= What you will do =
The complete set of records should be given again verbatim.

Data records
------

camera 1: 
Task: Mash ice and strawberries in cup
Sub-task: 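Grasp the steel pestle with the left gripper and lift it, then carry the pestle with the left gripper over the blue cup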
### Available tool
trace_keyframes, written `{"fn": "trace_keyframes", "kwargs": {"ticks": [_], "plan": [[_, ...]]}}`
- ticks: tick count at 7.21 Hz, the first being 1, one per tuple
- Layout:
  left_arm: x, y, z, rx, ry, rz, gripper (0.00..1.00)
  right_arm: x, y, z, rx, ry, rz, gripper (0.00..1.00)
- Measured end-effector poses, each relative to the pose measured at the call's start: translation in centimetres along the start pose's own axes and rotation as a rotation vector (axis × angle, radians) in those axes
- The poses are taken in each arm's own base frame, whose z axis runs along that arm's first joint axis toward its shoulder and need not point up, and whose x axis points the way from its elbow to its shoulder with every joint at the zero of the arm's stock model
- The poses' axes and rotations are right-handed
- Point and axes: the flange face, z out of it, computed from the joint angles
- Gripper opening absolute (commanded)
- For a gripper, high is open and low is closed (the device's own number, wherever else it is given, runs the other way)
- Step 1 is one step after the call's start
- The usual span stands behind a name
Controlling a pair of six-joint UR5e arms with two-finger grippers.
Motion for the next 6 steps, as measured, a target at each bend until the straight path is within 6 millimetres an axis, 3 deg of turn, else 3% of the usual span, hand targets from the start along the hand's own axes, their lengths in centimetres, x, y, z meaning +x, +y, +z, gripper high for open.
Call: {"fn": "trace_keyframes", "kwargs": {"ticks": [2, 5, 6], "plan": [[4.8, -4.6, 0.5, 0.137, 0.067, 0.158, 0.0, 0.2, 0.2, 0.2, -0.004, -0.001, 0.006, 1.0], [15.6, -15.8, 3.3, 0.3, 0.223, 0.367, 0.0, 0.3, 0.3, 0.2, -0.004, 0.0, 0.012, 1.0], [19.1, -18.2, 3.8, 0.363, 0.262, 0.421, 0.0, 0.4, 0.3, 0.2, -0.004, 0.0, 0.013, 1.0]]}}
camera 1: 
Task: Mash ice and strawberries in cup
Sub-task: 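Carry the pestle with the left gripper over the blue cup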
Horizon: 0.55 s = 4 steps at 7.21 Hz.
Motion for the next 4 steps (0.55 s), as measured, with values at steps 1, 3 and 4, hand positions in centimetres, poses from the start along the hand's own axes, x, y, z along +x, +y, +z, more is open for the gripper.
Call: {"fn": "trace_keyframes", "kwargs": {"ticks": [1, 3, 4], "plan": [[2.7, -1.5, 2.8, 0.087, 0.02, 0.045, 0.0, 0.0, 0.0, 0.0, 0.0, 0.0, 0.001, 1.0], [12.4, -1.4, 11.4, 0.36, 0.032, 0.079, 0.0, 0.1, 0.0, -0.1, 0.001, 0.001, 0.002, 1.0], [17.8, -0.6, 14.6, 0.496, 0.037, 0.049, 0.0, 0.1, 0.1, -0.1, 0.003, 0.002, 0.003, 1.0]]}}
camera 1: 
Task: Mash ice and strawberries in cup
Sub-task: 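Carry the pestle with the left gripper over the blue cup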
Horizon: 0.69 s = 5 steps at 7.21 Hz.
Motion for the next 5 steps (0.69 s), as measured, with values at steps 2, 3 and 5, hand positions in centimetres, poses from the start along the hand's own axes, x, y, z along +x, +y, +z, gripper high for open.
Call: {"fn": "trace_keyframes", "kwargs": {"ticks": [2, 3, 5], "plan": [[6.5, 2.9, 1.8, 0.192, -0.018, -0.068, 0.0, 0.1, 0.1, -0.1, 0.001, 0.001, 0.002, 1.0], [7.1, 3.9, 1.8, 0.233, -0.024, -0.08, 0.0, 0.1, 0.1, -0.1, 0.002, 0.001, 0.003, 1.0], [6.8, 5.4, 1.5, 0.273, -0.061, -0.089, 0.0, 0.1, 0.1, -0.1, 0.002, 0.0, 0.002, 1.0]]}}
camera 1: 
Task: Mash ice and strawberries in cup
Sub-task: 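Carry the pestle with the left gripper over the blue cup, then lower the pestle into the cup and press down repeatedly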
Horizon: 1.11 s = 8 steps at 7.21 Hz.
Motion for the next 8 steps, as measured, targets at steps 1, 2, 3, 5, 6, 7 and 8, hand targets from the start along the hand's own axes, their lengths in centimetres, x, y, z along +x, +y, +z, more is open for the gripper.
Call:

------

= Answer section =
camera 1: 
Task: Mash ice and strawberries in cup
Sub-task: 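Grasp the steel pestle with the left gripper and lift it, then carry the pestle with the left gripper over the blue cup
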### Available tool
trace_keyframes, written `{"fn": "trace_keyframes", "kwargs": {"ticks": [_], "plan": [[_, ...]]}}`
- ticks: tick count at 7.21 Hz, the first being 1, one per tuple
- Layout:
  left_arm: x, y, z, rx, ry, rz, gripper (0.00..1.00)
  right_arm: x, y, z, rx, ry, rz, gripper (0.00..1.00)
- Measured end-effector poses, each relative to the pose measured at the call's start: translation in centimetres along the start pose's own axes and rotation as a rotation vector (axis × angle, radians) in those axes
- The poses are taken in each arm's own base frame, whose z axis runs along that arm's first joint axis toward its shoulder and need not point up, and whose x axis points the way from its elbow to its shoulder with every joint at the zero of the arm's stock model
- The poses' axes and rotations are right-handed
- Point and axes: the flange face, z out of it, computed from the joint angles
- Gripper opening absolute (commanded)
- For a gripper, high is open and low is closed (the device's own number, wherever else it is given, runs the other way)
- Step 1 is one step after the call's start
- The usual span stands behind a name
Controlling a pair of six-joint UR5e arms with two-finger grippers.
Motion for the next 6 steps, as measured, a target at each bend until the straight path is within 6 millimetres an axis, 3 deg of turn, else 3% of the usual span, hand targets from the start along the hand's own axes, their lengths in centimetres, x, y, z meaning +x, +y, +z, gripper high for open.
Call: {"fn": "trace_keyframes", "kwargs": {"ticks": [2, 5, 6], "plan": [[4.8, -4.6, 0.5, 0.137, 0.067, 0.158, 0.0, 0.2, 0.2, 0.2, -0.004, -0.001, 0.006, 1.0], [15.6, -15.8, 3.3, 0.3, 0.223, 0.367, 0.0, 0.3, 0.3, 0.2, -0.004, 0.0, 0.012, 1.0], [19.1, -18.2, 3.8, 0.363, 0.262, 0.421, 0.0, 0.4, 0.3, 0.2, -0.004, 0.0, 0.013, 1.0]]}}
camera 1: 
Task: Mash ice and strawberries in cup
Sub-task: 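Carry the pestle with the left gripper over the blue cup
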Horizon: 0.55 s = 4 steps at 7.21 Hz.
Motion for the next 4 steps (0.55 s), as measured, with values at steps 1, 3 and 4, hand positions in centimetres, poses from the start along the hand's own axes, x, y, z along +x, +y, +z, more is open for the gripper.
Call: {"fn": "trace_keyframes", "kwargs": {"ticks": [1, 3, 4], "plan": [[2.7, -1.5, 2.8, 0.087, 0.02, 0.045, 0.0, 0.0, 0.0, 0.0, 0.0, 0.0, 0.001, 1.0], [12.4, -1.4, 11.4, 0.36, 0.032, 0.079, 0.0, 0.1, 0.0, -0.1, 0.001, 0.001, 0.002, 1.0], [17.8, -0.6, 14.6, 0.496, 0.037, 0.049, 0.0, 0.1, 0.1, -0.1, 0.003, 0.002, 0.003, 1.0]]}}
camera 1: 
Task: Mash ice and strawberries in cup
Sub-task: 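Carry the pestle with the left gripper over the blue cup
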Horizon: 0.69 s = 5 steps at 7.21 Hz.
Motion for the next 5 steps (0.69 s), as measured, with values at steps 2, 3 and 5, hand positions in centimetres, poses from the start along the hand's own axes, x, y, z along +x, +y, +z, gripper high for open.
Call: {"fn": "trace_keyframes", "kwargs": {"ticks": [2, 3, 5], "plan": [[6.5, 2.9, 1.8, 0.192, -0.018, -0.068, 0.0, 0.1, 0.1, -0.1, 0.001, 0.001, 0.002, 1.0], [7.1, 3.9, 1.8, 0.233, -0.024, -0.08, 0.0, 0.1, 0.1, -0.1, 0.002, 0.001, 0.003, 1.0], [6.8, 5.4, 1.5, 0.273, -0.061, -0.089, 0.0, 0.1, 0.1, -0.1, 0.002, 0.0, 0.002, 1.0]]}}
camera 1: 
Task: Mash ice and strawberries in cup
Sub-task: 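Carry the pestle with the left gripper over the blue cup, then lower the pestle into the cup and press down repeatedly
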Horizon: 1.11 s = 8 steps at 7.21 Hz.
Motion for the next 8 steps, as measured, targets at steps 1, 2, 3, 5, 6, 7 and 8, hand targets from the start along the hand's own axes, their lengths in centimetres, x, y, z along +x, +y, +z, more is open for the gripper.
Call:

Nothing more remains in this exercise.